- Aliabad-e Seyyed Rahim Location within Iran
- Coordinates: 35°57′52″N 57°49′25″E﻿ / ﻿35.96444°N 57.82361°E
- Country: Iran
- Province: Razavi Khorasan
- County: Sheshtamad
- District: Central
- Rural District: Beyhaq

Population (2016)
- • Total: 206
- Time zone: UTC+3:30 (IRST)

= Aliabad-e Seyyed Rahim =

Village in Razavi Khorasan province, Iran

Aliabad-e Seyyed Rahim (علي ابادسيدرحيم) (Note: Also romanized as ‘Alīābād-e Seyyed Raḩīm) is a village in Beyhaq Rural District of the Central District in Sheshtamad County, Razavi Khorasan province, Iran.

==Demographics==
===Population===
At the time of the 2006 National Census, the village's population was 270 in 94 households, when it was in the former Sheshtamad District of Sabzevar County.
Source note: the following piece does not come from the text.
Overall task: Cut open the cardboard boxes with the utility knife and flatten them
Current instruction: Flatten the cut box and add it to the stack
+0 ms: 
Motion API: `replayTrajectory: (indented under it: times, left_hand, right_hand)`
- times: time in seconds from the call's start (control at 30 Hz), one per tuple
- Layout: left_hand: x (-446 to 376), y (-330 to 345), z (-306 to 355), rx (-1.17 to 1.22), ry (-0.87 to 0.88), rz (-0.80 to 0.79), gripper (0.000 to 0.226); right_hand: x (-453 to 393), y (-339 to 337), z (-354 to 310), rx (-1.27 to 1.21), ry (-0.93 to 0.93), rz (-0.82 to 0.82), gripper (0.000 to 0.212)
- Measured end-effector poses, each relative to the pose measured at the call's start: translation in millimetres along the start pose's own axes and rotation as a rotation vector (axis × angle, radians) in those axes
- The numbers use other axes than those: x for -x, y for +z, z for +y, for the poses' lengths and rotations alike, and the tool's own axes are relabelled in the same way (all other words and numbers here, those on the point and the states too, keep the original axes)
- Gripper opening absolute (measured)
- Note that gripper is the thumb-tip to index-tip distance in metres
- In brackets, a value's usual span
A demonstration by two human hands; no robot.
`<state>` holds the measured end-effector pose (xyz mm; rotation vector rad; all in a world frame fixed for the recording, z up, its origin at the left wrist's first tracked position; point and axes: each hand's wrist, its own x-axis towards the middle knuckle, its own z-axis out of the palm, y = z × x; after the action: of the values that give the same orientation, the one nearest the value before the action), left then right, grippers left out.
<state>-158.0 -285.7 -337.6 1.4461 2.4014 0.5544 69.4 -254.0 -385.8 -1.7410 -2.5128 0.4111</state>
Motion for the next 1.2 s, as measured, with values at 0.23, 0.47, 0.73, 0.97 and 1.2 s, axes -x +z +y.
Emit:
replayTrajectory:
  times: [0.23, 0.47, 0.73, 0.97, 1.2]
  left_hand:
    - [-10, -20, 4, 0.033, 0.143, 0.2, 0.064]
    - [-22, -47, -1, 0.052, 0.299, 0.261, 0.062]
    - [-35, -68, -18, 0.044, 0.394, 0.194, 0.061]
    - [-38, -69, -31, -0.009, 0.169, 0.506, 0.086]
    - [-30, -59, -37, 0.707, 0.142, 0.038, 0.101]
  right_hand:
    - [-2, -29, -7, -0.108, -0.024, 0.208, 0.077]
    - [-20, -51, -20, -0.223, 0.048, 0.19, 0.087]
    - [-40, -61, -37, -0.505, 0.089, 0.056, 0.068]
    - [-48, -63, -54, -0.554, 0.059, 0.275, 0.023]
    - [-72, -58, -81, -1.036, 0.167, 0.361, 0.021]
The following census in 2011 counted 264 people in 104 households. The 2016 census measured the population of the village as 206 people in 89 households.

In 2020, the district was separated from the county in the establishment of Sheshtamad County, and the rural district was transferred to the new Central District.